Prompt:
Going through the lines below, tally those that include "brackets", and give only the number.
Information provided Start Marker
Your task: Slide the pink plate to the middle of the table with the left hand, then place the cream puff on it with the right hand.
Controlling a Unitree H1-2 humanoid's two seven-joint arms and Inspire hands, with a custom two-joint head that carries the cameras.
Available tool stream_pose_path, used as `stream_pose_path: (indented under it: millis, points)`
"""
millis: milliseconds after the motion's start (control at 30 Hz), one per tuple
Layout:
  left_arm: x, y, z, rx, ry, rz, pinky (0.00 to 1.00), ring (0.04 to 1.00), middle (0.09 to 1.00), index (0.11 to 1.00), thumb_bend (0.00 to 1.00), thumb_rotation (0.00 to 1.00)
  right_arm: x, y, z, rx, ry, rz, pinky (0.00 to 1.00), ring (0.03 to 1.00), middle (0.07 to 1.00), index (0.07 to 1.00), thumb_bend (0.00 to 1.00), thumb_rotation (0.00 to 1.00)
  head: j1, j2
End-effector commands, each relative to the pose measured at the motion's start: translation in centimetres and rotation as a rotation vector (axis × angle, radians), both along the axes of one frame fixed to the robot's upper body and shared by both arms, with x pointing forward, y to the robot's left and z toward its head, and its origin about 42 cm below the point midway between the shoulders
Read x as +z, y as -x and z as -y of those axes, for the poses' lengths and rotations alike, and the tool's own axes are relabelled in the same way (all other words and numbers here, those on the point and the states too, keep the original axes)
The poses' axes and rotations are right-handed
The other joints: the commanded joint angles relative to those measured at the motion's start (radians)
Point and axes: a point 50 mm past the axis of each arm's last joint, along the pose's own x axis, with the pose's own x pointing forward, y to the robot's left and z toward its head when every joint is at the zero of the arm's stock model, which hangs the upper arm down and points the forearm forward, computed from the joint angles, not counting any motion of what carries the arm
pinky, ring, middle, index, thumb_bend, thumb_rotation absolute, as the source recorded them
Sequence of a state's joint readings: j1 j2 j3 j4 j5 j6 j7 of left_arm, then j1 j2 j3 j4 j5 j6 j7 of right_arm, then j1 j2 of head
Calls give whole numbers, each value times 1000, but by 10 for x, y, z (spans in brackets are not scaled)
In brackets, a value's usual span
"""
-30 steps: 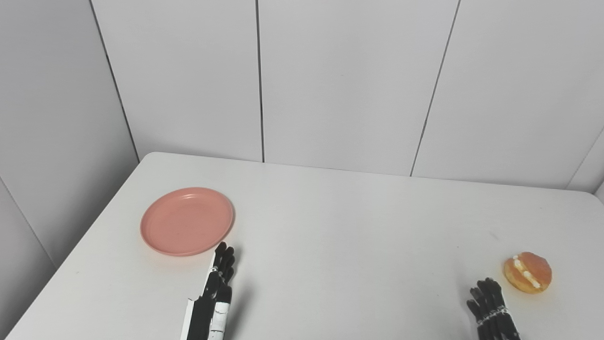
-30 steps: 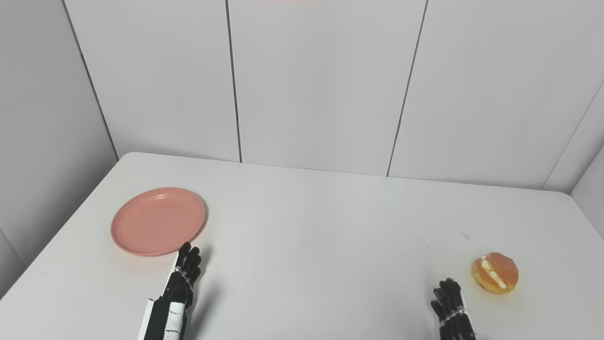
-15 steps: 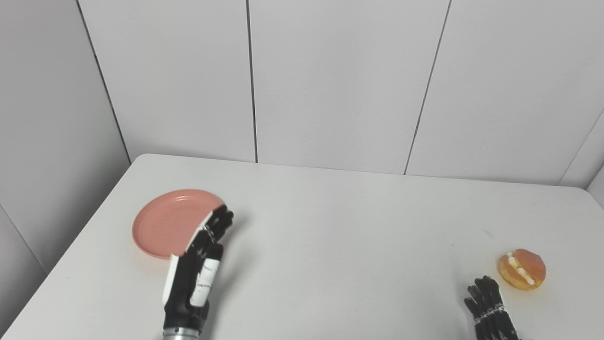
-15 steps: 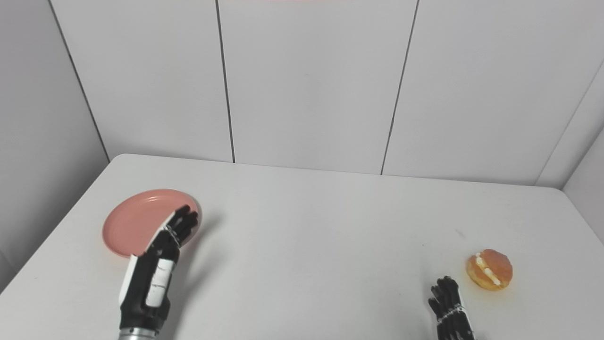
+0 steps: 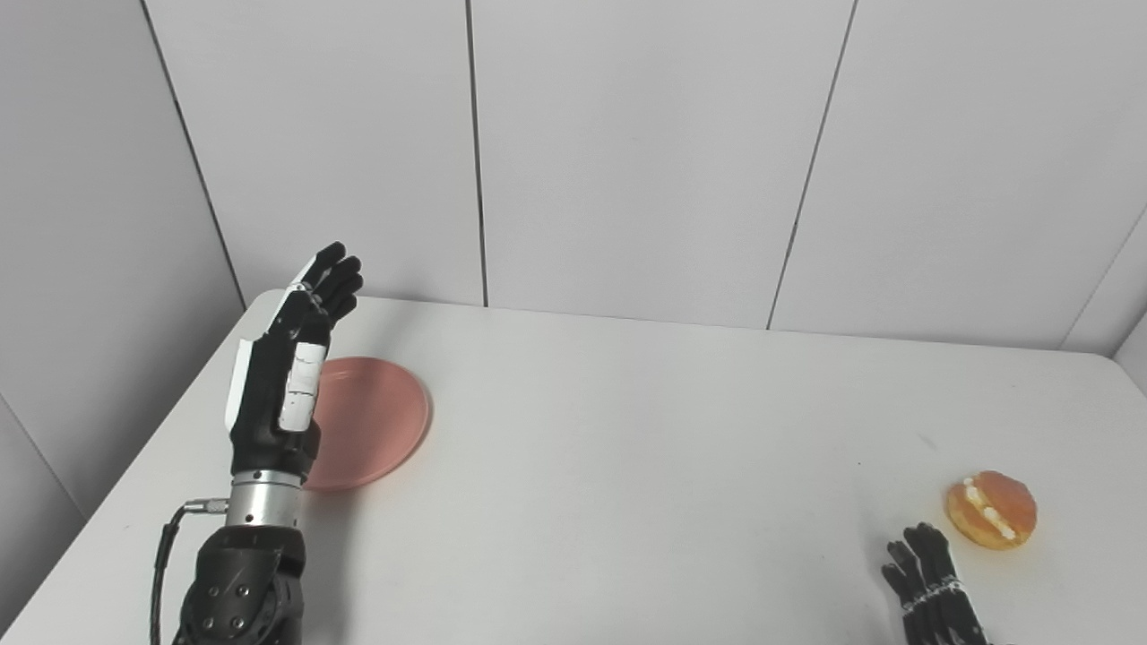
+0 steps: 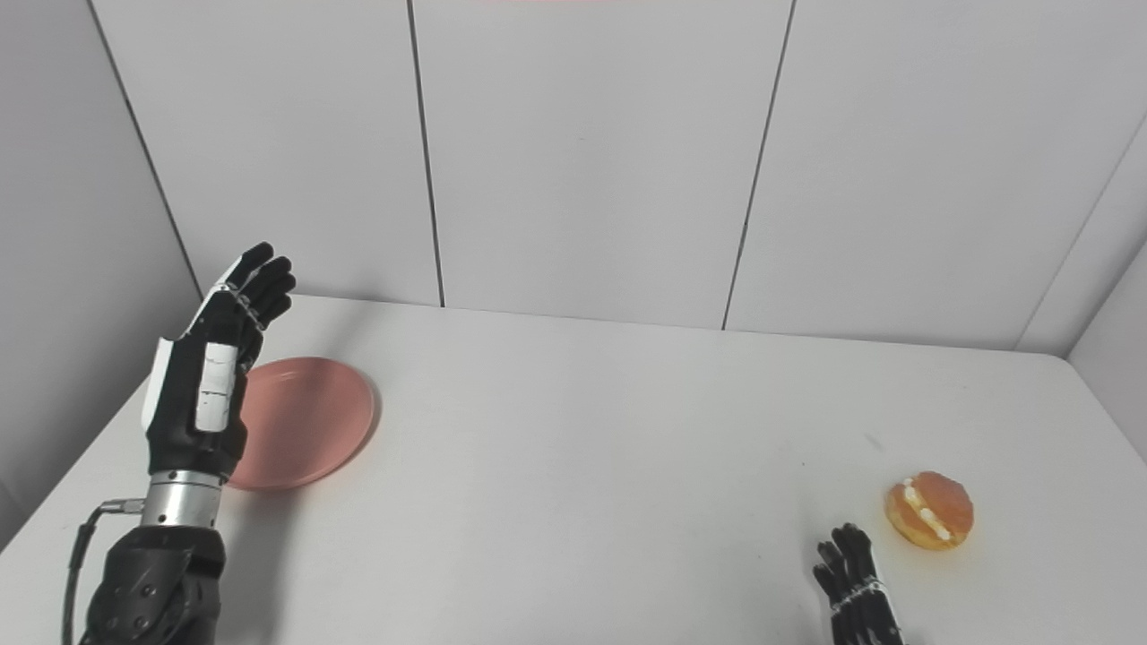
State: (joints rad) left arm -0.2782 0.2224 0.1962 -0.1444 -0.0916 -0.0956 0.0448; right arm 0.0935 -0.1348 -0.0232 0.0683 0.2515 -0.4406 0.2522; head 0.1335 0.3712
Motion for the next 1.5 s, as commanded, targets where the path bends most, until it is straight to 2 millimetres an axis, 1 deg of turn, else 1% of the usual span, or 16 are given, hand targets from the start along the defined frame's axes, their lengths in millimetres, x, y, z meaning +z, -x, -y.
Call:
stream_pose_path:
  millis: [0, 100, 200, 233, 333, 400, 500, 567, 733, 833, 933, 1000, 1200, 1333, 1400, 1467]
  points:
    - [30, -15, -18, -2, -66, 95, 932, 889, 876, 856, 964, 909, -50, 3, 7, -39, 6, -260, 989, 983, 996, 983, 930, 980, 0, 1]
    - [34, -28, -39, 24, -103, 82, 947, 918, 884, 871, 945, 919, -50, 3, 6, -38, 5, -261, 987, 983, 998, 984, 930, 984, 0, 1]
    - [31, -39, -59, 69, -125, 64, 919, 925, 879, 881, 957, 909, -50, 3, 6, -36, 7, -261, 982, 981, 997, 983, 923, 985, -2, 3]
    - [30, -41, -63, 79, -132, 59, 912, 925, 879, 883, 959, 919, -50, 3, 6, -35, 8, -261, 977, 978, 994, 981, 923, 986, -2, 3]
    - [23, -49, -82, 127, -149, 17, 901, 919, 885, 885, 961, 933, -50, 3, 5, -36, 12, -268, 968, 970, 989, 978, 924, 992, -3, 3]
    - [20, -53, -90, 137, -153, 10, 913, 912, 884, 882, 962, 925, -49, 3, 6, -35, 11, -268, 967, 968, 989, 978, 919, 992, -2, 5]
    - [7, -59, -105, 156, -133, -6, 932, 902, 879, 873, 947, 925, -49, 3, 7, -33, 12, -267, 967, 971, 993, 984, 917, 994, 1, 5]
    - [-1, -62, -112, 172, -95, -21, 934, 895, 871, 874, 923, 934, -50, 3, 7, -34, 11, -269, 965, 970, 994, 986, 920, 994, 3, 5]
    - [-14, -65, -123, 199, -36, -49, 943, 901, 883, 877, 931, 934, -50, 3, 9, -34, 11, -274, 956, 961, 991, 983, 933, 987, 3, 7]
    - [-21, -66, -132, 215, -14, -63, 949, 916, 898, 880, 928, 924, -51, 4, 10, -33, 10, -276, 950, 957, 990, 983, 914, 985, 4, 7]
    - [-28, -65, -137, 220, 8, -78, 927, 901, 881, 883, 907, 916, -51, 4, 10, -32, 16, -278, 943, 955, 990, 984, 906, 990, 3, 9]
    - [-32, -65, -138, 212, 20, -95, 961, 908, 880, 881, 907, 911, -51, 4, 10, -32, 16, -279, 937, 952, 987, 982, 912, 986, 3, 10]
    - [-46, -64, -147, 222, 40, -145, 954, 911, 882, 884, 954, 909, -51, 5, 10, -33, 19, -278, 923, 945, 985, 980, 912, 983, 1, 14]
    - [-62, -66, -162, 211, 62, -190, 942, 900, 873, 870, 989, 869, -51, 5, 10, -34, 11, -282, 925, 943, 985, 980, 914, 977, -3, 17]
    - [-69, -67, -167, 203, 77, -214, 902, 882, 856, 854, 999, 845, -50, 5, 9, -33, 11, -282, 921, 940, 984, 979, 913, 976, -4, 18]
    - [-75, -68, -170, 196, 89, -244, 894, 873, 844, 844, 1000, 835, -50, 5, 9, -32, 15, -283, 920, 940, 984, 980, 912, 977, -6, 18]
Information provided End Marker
Solution:
2